Example EventLog messages:
| Time | Event | Description | Originator |
| 15/06/2025 22:22 | 1073788325 | cfgw-The COM configuration has been modified | http |
| 15/06/2025 22:23 | -34559 | ecfg-Default Admin password has been changed | http |
| 15/06/2025 23:18 | -34560 | ecfg-Privacy parameter of the COM configuration has been changed (DI1AlarmEmailRecipients) | http |
| 15/06/2025 23:18 | 1073780230 | di-WAN connection PREVENTED by digital input change | http |
| 15/06/2025 23:21 | 1073780233 | di-Sending email(s) to configured address(es) due to digital input event (1) | esyncitf |
| 15/06/2025 23:24 | 1073780234 | di-Sending short message(s) to configured phone number(s) due to digital input event (2) | esyncitf |
Privacy Asset Log (PAL) buffer
A persistent Privacy Asset Log (PAL) has been implemented to comply with RED requirements, ensuring PrivacyAssetEvent logs are retained after a reboot.
A new Export Block descriptor (EBD), dtPAL, allows downloading all log entries in a single file without deleting them.
EBD syntaxe Example: http://#deviceIP#/rcgi.bin/ParamForm?AST_Param=$dtPAL$fnLogText.txt
PAL log content example :
2025-05-27 12:19:18;1342215689;di-Sending email(s) to configured address(es) due to digital input event (1)
2025-05-27 12:04:23;-268470016;ecfg-Privacy parameter of the COM configuration has been changed (DI2AlarmSMSRecipients)
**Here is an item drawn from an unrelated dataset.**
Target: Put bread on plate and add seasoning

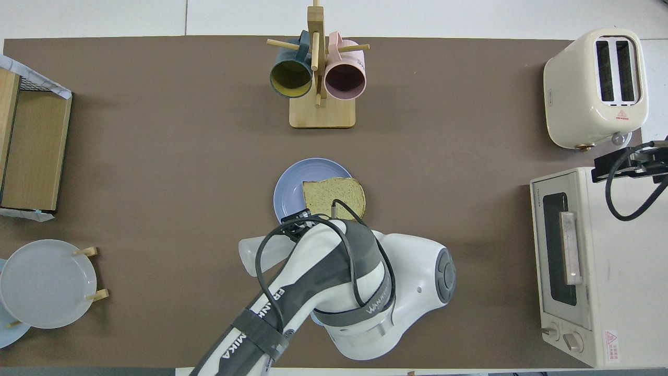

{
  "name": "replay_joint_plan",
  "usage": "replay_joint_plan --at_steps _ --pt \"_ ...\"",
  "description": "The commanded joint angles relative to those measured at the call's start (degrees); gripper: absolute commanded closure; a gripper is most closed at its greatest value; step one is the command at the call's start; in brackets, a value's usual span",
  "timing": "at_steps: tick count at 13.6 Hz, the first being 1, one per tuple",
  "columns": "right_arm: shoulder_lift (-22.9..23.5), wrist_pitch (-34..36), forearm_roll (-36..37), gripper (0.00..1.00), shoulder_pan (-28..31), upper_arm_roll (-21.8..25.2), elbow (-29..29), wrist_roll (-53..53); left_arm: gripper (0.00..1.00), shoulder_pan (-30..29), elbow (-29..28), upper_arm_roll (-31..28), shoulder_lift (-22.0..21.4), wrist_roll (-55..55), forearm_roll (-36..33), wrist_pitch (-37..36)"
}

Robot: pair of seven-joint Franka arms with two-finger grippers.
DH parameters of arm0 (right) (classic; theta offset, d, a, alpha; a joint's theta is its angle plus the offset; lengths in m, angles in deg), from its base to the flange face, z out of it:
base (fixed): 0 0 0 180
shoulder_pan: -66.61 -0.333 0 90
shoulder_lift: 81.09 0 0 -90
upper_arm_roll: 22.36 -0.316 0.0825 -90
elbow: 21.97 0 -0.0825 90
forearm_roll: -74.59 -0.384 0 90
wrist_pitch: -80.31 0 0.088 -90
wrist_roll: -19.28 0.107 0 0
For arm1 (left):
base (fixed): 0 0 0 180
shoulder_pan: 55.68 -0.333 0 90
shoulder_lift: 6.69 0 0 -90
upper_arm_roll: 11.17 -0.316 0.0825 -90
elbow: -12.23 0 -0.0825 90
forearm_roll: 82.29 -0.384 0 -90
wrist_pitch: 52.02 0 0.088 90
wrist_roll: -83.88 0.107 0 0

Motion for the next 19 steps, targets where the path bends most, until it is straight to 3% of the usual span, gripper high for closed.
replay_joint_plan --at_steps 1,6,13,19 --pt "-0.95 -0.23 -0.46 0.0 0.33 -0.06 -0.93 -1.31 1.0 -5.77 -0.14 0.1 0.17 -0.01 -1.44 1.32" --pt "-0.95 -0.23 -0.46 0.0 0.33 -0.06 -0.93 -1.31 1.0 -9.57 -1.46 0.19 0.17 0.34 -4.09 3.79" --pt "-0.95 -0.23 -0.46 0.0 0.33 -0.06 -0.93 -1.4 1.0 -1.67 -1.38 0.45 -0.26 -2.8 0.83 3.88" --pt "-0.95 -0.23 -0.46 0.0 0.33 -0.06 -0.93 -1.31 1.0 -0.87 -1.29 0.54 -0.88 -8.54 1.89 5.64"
Note: The PAL stores events in three rotating log files located in /usr/PALog/, each up to 0.3 MB. Older files are automatically deleted to maintain storage limits.
IV. System and Workflow Changes You May Need to Make
Device configuration via FTP
The FTP server is disabled by default and needs to be enabled first via the GUI (tabular editor). If enabled on the LAN interface, it needs to be disabled after use unless physical and LAN access are secured.
Alternatively, configuration via USB stick can be used.
Backup / Restore (eBuddy)
Backup and restore via eBuddy use the FTP server, which needs to be enabled first through the GUI. If enabled on the LAN interface, the FTP server needs to be disabled after use unless physical and LAN access are secured.
Remote Access to USB Devices
As the USB over IP feature is disabled by default, you must first enable it on the Ewon device before you can remotely access the connected USB device.
A shortcut to the USB over IP setup page is available on the Cosy+ summary page, under the Gateway Status section.